Word for word, restate every line of the listing that follows.

*** Data excerpt Section Begins ***

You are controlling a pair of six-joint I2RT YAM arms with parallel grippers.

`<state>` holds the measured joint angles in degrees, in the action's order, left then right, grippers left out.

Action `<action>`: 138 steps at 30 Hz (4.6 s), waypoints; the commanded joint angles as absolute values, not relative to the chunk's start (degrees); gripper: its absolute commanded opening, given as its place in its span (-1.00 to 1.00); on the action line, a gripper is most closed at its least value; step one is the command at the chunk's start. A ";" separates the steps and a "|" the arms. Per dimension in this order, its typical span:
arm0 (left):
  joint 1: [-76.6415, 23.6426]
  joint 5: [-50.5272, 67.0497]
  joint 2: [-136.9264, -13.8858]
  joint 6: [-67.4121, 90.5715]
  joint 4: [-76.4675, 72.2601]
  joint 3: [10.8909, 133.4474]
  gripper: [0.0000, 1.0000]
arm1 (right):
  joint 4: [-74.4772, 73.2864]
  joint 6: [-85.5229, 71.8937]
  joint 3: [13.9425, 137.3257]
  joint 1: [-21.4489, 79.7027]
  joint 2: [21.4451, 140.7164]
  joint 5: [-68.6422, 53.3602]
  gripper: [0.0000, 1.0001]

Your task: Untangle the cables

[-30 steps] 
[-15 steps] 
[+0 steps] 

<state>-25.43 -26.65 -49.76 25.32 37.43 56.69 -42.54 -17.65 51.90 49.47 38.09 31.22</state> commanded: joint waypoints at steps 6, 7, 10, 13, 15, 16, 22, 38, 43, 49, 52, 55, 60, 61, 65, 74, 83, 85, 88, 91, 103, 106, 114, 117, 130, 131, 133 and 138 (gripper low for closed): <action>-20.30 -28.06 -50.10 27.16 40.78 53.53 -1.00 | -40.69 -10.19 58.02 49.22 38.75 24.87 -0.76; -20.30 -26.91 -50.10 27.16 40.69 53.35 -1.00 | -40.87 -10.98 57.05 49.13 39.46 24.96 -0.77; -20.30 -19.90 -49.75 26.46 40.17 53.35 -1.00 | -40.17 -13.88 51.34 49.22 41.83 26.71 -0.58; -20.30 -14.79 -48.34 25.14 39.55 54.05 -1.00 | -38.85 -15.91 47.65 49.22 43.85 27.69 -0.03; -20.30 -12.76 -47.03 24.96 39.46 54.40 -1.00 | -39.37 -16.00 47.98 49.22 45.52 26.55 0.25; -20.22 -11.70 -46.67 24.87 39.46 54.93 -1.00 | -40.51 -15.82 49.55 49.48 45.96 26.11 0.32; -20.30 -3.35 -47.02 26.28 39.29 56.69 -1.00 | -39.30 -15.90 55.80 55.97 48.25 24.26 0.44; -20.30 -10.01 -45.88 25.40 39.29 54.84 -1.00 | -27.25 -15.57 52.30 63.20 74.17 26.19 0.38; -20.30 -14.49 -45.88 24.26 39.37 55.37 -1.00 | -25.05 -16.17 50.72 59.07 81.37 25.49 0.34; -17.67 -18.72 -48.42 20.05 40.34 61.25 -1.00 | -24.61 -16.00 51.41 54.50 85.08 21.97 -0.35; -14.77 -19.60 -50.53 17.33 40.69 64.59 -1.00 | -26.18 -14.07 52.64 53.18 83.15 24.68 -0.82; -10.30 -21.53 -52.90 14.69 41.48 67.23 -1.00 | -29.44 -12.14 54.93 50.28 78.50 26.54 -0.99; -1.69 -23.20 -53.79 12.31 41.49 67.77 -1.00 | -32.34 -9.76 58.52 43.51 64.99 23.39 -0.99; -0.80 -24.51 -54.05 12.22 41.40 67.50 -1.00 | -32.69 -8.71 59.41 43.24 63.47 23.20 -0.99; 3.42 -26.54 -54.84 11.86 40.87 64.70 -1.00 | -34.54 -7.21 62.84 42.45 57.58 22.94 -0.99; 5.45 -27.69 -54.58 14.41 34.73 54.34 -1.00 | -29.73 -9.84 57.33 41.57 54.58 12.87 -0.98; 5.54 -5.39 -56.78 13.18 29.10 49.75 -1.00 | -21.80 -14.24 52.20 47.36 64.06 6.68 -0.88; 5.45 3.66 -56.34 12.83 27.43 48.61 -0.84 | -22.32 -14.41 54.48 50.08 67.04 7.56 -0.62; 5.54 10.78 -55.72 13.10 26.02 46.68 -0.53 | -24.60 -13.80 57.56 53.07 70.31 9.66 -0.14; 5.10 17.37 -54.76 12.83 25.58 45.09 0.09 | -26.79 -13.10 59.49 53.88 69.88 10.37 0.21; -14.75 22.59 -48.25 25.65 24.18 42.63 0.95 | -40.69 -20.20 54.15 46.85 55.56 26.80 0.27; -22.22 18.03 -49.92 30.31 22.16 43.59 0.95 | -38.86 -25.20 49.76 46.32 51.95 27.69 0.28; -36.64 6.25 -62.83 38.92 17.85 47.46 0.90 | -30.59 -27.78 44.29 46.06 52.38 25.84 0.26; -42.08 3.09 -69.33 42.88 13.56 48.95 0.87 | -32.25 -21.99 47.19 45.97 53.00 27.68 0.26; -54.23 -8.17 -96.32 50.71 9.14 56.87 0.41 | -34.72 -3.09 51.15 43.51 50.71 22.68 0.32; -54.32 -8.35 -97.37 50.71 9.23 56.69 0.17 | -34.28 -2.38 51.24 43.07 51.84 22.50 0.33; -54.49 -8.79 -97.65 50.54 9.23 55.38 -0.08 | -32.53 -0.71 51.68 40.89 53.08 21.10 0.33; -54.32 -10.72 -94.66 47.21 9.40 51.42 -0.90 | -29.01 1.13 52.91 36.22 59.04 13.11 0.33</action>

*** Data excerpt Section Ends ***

▶ _Answer for this exercise_
You are controlling a pair of six-joint I2RT YAM arms with parallel grippers.

`<state>` holds the measured joint angles in degrees, in the action's order, left then right, grippers left out.

Action `<action>`: 138 steps at 30 Hz (4.6 s), waypoints; the commanded joint angles as absolute values, not relative to the chunk's start (degrees); gripper: its absolute commanded opening, given as its place in its span (-1.00 to 1.00); on the action line, a gripper is most closed at its least value; step one is the command at the chunk's start. A ";" separates the steps and a "|" the arms. Per dimension in this order, its typical span:
arm0 (left):
  joint 1: [-76.6415, 23.6426]
  joint 5: [-50.5272, 67.0497]
  joint 2: [-136.9264, -13.8858]
  joint 6: [-67.4121, 90.5715]
  joint 4: [-76.4675, 72.2601]
  joint 3: [10.8909, 133.4474]
  gripper: [0.0000, 1.0000]
arm1 (right):
  joint 4: [-74.4772, 73.2864]
  joint 6: [-85.5229, 71.8937]
  joint 3: [13.9425, 137.3257]
  joint 1: [-21.4489, 79.7027]
  joint 2: [21.4451, 140.7164]
  joint 5: [-68.6422, 53.3602]
  gripper: [0.0000, 1.0001]

Your task: Untangle the cables

[-30 steps] 
[-15 steps] 
[+0 steps] 

<state>-25.43 -26.65 -49.76 25.32 37.43 56.69 -42.54 -17.65 51.90 49.47 38.09 31.22</state> commanded: joint waypoints at steps 6, 7, 10, 13, 15, 16, 22, 38, 43, 49, 52, 55, 60, 61, 65, 74, 83, 85, 88, 91, 103, 106, 114, 117, 130, 131, 133 and 138 (gripper low for closed): <action>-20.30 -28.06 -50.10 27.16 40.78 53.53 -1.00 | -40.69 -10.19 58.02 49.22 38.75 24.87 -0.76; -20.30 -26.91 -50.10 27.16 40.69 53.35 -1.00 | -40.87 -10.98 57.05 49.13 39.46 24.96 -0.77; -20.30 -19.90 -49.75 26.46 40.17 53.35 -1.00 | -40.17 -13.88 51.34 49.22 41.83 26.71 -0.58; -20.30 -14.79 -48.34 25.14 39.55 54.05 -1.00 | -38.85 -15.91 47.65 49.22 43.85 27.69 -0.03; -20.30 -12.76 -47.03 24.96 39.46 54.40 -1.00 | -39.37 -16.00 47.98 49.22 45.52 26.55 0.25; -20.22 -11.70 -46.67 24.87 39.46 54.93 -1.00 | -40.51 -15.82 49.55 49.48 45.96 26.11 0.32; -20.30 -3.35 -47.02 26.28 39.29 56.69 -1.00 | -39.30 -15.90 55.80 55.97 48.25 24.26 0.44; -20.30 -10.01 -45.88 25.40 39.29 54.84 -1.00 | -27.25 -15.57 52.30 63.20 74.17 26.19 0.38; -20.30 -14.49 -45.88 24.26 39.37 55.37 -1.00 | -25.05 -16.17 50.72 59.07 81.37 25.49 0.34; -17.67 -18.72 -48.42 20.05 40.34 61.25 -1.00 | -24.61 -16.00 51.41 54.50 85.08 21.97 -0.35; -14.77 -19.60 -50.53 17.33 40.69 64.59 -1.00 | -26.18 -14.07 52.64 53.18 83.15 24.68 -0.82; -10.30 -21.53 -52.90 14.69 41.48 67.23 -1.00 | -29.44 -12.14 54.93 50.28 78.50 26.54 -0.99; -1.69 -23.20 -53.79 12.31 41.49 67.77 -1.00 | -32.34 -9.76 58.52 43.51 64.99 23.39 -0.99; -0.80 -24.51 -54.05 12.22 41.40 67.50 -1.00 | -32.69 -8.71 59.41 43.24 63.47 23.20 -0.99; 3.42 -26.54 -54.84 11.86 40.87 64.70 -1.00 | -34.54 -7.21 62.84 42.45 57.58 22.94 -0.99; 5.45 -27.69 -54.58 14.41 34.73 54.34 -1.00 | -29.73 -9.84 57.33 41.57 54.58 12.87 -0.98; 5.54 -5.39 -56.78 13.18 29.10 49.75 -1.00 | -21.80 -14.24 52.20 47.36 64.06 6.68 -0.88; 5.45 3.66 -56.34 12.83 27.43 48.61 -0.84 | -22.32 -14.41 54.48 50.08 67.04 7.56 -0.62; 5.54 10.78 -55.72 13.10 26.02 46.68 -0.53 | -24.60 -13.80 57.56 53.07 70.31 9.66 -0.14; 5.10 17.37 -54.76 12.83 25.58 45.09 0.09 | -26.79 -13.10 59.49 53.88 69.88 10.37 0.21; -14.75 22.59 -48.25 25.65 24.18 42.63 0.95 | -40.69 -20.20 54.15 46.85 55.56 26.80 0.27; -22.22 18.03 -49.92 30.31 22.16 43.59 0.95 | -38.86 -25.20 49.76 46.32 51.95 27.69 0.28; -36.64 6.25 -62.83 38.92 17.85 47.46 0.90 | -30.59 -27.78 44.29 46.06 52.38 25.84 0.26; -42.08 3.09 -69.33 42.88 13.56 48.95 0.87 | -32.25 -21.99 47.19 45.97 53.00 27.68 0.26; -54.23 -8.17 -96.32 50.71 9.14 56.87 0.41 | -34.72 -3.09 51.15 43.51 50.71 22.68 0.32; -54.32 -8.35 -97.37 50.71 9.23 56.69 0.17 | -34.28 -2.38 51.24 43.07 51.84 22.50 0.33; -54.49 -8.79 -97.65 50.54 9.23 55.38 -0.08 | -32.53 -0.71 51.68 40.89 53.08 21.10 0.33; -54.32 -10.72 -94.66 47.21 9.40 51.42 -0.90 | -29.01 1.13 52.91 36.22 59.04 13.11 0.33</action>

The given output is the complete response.